Note: Users cannot directly access these internal system tables of InnoDB unless you directly parse the files on the file system corresponding to the system table space. However, considering that viewing the contents of these tables may help you analyze the problem, some tables starting with innodb_sys are provided in the system database information_schema:

USE information_schema;

SHOW TABLES LIKE 'innodb_sys%';

The tables starting with INNODB_SYS in the information_scheme database are not real internal system tables (the internal system tables are what we have above starting with SYS Those tables), instead, when the storage engine starts, it reads these system tables starting with SYS, and then populates these tables starting with INNODB_SYS. The fields in the table starting with INNODB_SYS and the table starting with SYS are not exactly the same, but it is enough for your reference only.

Appendix: Three ways to load data pages

InnoDB reads data from disk. The minimum unit is the data page. The data with id = xxx you want to get is one of the many rows in this data page.

For the data stored in MySQL, we call it a table logically. At the physical level such as disk, it is stored in the form of data page. When it is loaded into MySQL, we call it Cache page.

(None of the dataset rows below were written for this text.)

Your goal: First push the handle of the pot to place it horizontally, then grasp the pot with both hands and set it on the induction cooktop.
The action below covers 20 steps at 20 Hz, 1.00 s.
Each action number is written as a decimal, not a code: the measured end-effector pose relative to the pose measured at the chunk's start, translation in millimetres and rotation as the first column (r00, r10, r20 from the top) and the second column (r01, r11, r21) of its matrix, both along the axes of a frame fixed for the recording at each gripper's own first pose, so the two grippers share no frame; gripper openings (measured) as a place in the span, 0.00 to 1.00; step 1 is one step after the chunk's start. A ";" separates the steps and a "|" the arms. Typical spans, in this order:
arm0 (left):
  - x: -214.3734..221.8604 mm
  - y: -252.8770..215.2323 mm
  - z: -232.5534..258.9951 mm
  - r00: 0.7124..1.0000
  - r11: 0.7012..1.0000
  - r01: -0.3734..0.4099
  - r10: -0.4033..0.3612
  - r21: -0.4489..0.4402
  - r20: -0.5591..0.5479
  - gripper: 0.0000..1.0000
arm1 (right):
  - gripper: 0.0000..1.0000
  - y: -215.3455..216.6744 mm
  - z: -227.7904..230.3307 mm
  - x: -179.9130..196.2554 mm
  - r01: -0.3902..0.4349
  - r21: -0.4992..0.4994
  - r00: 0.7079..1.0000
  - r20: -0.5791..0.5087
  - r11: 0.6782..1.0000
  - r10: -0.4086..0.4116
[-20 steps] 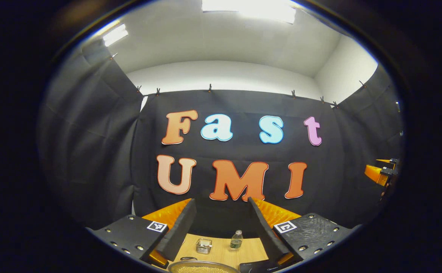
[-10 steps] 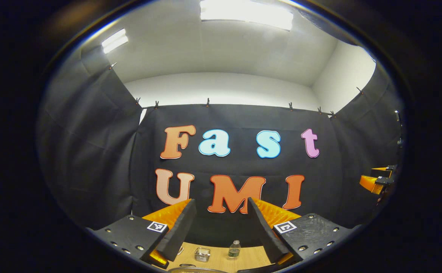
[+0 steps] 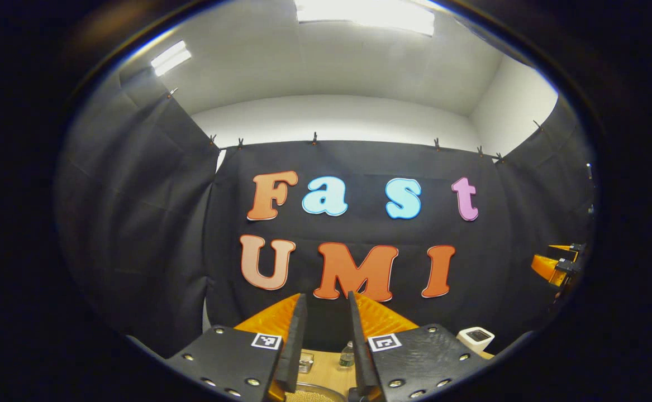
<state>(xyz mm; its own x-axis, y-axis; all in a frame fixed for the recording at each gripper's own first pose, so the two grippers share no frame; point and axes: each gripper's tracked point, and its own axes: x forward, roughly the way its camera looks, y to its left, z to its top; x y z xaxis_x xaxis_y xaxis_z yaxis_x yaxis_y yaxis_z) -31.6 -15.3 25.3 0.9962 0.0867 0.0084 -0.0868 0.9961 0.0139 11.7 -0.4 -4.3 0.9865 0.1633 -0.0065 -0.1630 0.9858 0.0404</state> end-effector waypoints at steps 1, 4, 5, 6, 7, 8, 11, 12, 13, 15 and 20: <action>-1.6 3.5 -11.2 0.999 1.000 -0.028 0.028 0.004 -0.039 0.33 | 0.95 -2.7 -3.8 -2.7 -0.012 0.001 1.000 -0.007 1.000 0.012; -10.7 4.2 -63.0 0.977 0.998 -0.051 0.045 -0.021 -0.208 0.07 | 0.95 -13.3 -16.7 -1.6 -0.025 -0.002 0.999 -0.025 1.000 0.025; -15.5 9.5 -80.9 0.962 0.998 -0.059 0.054 -0.011 -0.266 0.06 | 0.95 -18.1 -21.8 -3.0 -0.025 -0.003 0.999 -0.029 1.000 0.025; -23.7 8.4 -100.8 0.943 0.998 -0.057 0.056 0.006 -0.327 0.02 | 0.95 -22.9 -26.4 -4.5 -0.024 -0.001 0.999 -0.034 1.000 0.024; -31.7 8.4 -118.6 0.922 0.998 -0.056 0.065 0.034 -0.382 0.02 | 0.95 -27.3 -31.0 -4.8 -0.022 0.001 0.999 -0.039 1.000 0.022; -42.9 14.2 -133.9 0.898 0.995 -0.067 0.090 0.069 -0.430 0.02 | 0.95 -30.6 -35.6 -6.2 -0.023 0.004 0.999 -0.046 1.000 0.023; -63.9 20.2 -192.6 0.804 0.994 -0.061 0.102 0.089 -0.586 0.03 | 0.95 -38.0 -45.2 -7.4 -0.019 0.003 0.998 -0.054 1.000 0.019; -70.8 23.4 -214.0 0.765 0.995 -0.051 0.096 0.089 -0.637 0.02 | 0.95 -38.0 -47.3 -7.5 -0.018 0.000 0.998 -0.056 1.000 0.018; -78.3 27.8 -229.5 0.728 0.994 -0.045 0.099 0.097 -0.679 0.03 | 0.95 -37.9 -49.5 -8.0 -0.010 -0.003 0.998 -0.060 1.000 0.010; -88.9 37.0 -263.7 0.649 0.994 -0.005 0.086 0.108 -0.756 0.02 | 0.95 -37.9 -55.7 -8.9 0.019 -0.009 0.997 -0.075 1.000 -0.020; -132.1 53.7 -344.2 0.404 0.988 0.128 0.024 0.083 -0.915 0.03 | 0.95 -27.5 -71.5 -17.8 0.103 -0.016 0.986 -0.127 0.995 -0.104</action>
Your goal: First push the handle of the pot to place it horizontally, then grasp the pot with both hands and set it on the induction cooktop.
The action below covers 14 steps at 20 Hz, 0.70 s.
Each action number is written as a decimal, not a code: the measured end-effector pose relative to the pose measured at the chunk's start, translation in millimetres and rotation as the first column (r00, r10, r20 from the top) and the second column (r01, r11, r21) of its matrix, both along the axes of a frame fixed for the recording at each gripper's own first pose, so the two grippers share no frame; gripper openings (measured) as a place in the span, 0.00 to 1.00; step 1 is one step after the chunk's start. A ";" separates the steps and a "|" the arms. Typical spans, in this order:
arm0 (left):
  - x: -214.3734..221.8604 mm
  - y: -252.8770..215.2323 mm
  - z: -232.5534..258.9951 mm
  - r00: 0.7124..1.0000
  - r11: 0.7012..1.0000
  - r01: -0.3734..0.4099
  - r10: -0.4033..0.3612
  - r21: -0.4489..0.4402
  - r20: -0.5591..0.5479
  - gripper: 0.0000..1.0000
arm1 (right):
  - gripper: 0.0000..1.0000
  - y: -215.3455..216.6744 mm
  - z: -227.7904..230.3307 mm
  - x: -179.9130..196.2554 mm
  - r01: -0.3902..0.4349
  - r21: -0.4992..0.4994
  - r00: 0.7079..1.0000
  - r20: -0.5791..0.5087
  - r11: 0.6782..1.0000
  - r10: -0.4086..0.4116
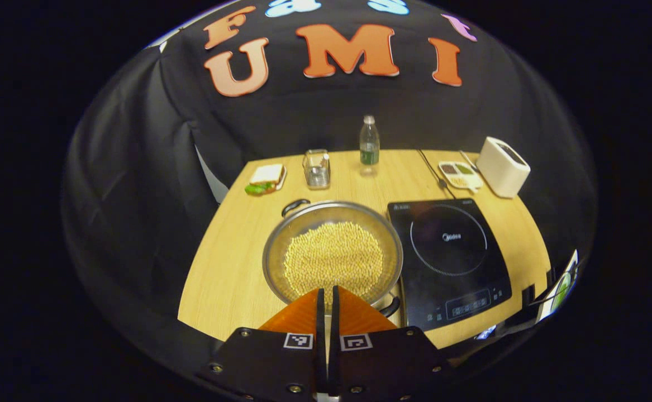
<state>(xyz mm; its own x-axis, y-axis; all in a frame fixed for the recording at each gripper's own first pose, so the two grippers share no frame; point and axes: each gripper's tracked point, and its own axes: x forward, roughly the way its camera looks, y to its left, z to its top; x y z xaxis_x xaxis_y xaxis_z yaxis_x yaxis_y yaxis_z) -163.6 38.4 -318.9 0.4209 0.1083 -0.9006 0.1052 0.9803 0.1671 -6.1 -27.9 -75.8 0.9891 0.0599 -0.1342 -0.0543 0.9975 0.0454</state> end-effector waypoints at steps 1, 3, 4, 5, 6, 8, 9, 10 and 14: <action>-5.6 2.4 -11.5 0.999 1.000 0.018 -0.018 0.000 -0.051 0.03 | 0.95 2.2 -3.6 -2.5 0.013 -0.003 1.000 -0.015 1.000 -0.013; -24.3 5.5 -31.3 0.987 0.999 0.050 -0.052 -0.012 -0.149 0.03 | 0.95 8.6 -8.7 -5.0 0.032 -0.010 0.999 -0.039 0.999 -0.032; -34.2 5.8 -39.6 0.977 0.998 0.065 -0.069 -0.023 -0.200 0.03 | 0.95 10.2 -11.0 -6.8 0.042 -0.015 0.998 -0.048 0.999 -0.043; -40.4 7.0 -45.6 0.967 0.996 0.080 -0.083 -0.025 -0.241 0.03 | 0.95 10.1 -12.2 -8.0 0.056 -0.022 0.997 -0.055 0.998 -0.057; -49.9 7.5 -53.0 0.955 0.995 0.094 -0.100 -0.037 -0.281 0.03 | 0.97 10.0 -13.5 -9.7 0.068 -0.029 0.996 -0.061 0.997 -0.070; -61.4 3.5 -63.7 0.929 0.990 0.121 -0.139 -0.073 -0.343 0.03 | 0.95 8.0 -15.6 -13.5 0.092 -0.048 0.993 -0.073 0.995 -0.096; -63.4 3.4 -68.0 0.918 0.987 0.142 -0.161 -0.080 -0.362 0.03 | 0.95 6.7 -16.9 -15.6 0.105 -0.057 0.991 -0.080 0.993 -0.109; -66.4 2.0 -73.4 0.905 0.983 0.163 -0.185 -0.090 -0.384 0.03 | 0.95 5.0 -16.9 -17.4 0.115 -0.065 0.989 -0.086 0.991 -0.121; -65.8 -14.4 -84.8 0.870 0.964 0.223 -0.263 -0.143 -0.416 0.03 | 0.95 -3.0 -17.0 -26.6 0.160 -0.099 0.980 -0.100 0.982 -0.170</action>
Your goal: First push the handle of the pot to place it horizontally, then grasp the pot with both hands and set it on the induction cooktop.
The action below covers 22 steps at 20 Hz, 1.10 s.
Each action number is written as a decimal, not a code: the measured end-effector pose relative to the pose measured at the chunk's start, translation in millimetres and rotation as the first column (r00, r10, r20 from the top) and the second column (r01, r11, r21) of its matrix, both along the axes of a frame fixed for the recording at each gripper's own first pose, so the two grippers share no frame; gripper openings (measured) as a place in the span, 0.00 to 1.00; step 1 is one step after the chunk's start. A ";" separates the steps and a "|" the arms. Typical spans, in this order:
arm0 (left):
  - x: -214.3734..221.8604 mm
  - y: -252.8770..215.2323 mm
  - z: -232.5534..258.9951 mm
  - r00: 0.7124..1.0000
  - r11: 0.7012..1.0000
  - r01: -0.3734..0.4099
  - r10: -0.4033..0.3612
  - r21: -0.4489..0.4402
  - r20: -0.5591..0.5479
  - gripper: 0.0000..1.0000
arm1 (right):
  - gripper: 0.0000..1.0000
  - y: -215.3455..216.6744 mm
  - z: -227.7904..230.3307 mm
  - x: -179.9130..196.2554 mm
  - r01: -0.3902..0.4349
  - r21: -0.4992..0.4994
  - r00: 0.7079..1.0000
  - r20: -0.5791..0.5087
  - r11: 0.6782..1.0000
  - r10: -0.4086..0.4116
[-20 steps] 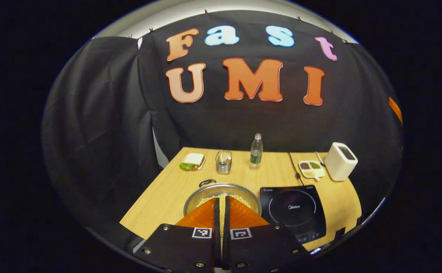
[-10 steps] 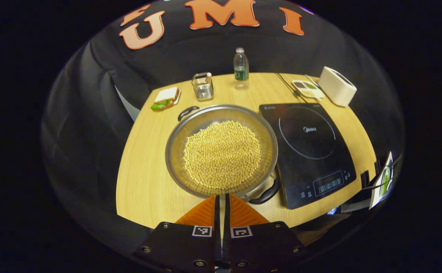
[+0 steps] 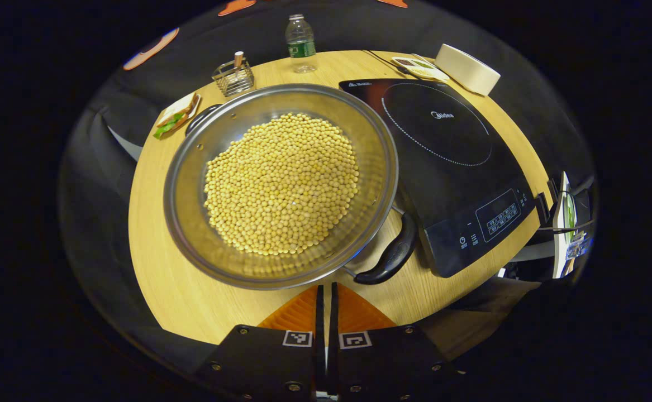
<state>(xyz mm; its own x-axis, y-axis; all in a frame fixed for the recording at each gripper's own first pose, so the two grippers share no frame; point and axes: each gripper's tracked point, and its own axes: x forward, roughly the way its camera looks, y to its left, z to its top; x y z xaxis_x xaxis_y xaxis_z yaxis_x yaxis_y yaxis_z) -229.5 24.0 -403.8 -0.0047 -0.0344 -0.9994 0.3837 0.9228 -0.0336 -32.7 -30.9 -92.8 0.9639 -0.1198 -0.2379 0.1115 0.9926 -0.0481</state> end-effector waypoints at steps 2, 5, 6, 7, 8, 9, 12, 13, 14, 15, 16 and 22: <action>1.9 -1.3 -6.8 0.999 0.999 0.043 -0.043 -0.001 -0.006 0.02 | 0.95 -4.3 1.4 -6.3 0.018 -0.016 1.000 -0.010 1.000 -0.018; 0.7 -11.7 -7.9 0.998 0.998 0.049 -0.050 -0.040 -0.028 0.01 | 0.95 -13.5 2.5 -14.7 0.041 -0.039 0.999 -0.025 0.998 -0.042; 1.4 -13.6 -9.3 0.998 0.998 0.048 -0.050 -0.050 -0.032 0.02 | 0.95 -18.5 3.9 -17.3 0.052 -0.047 0.998 -0.029 0.997 -0.054; 3.0 -15.4 -9.5 0.998 0.997 0.048 -0.050 -0.060 -0.037 0.02 | 0.97 -22.8 4.6 -20.5 0.058 -0.057 0.998 -0.033 0.997 -0.060; 3.6 -18.0 -9.6 0.998 0.996 0.048 -0.051 -0.071 -0.044 0.02 | 0.95 -27.2 3.2 -24.0 0.066 -0.069 0.997 -0.040 0.995 -0.069; 5.4 -21.6 -9.8 0.997 0.995 0.050 -0.054 -0.082 -0.050 0.02 | 0.95 -33.7 2.1 -28.0 0.077 -0.076 0.996 -0.049 0.994 -0.081; 9.5 -30.1 -8.6 0.997 0.992 0.044 -0.052 -0.114 -0.064 0.01 | 0.95 -50.3 2.1 -39.2 0.117 -0.087 0.990 -0.067 0.989 -0.123; 12.9 -33.2 -8.0 0.997 0.992 0.032 -0.041 -0.125 -0.068 0.01 | 0.95 -56.2 2.4 -41.4 0.137 -0.091 0.987 -0.069 0.986 -0.143; 15.1 -36.5 -7.8 0.997 0.990 0.018 -0.028 -0.137 -0.072 0.01 | 0.95 -60.9 1.8 -43.8 0.153 -0.089 0.984 -0.075 0.984 -0.159; 19.7 -40.2 -8.0 0.997 0.989 -0.001 -0.010 -0.147 -0.073 0.01 | 0.95 -63.5 2.3 -47.6 0.165 -0.083 0.982 -0.078 0.983 -0.172; 20.4 -44.1 -8.2 0.997 0.988 -0.019 0.008 -0.154 -0.072 0.01 | 0.95 -63.9 2.3 -49.5 0.174 -0.077 0.980 -0.080 0.982 -0.180; 44.7 -57.0 -11.2 0.997 0.986 -0.079 0.077 -0.150 -0.016 0.01 | 0.95 -49.5 -8.4 -56.4 0.177 -0.068 0.977 -0.109 0.982 -0.183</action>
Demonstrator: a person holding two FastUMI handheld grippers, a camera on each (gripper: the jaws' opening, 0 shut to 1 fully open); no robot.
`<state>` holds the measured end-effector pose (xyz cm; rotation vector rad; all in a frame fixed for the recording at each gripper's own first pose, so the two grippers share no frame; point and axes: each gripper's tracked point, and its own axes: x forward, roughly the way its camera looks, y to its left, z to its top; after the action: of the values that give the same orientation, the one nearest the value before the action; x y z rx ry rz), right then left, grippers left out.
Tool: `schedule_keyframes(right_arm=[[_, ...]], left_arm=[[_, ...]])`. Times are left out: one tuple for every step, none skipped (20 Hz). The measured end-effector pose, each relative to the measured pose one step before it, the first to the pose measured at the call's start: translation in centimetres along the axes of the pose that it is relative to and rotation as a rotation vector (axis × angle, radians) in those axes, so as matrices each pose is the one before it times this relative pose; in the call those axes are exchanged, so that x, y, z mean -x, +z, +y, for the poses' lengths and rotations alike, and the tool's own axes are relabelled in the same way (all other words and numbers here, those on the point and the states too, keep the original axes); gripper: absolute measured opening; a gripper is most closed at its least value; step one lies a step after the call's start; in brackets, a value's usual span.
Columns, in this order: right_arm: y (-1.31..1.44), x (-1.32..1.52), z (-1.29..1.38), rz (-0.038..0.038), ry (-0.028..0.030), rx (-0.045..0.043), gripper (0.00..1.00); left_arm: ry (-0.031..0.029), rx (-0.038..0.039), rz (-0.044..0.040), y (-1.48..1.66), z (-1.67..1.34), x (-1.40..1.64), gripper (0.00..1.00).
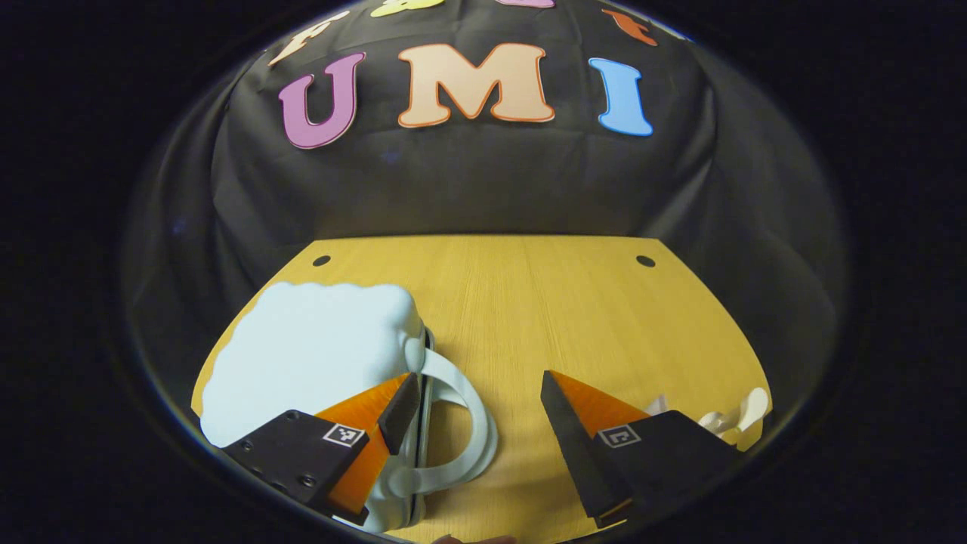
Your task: First open the suitcase, pack the skin care products into it, and then close the suitcase.
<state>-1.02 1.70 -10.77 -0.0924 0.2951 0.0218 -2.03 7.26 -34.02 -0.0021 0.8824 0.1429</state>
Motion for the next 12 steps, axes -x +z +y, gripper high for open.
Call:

If the buffer pool does not have the page data, the buffer pool has the following three ways to read data, and the reading rate of each method is different:

1. Memory reading

If the data exists in memory, the execution time is basically about 1ms, which is very efficient.

2. Random reading

If the data is not in memory, you need to query the page on the disk. The overall time statement is about 10ms. Of these 10ms, 6ms are the actual busy time of the disk (including seek and semicircle rotation time), and 3ms are An estimate of the queuing events that may occur, plus a transfer time of 1ms to transfer the page from the disk server buffer to the database buffer. This 10ms seems very fast, but in fact it takes a very long time for the database, because it is still the time to read one page.

3. Sequential reading

Sequential reading is actually a batch reading method, because the data we request are often stored adjacent to each other on the disk. Sequential reading can help us read pages in batches, so that they can be loaded into the buffer pool at once. There is no need to perform separate disk I/O operations on other pages. If the throughput of a disk is 40MB/S, then for a 16KB page, 2560 (40MB/16KB) pages can be read sequentially at one time, which is equivalent to a page read time of 0.4ms. Using batch reading, even reading from disk is more efficient than reading a single page from memory.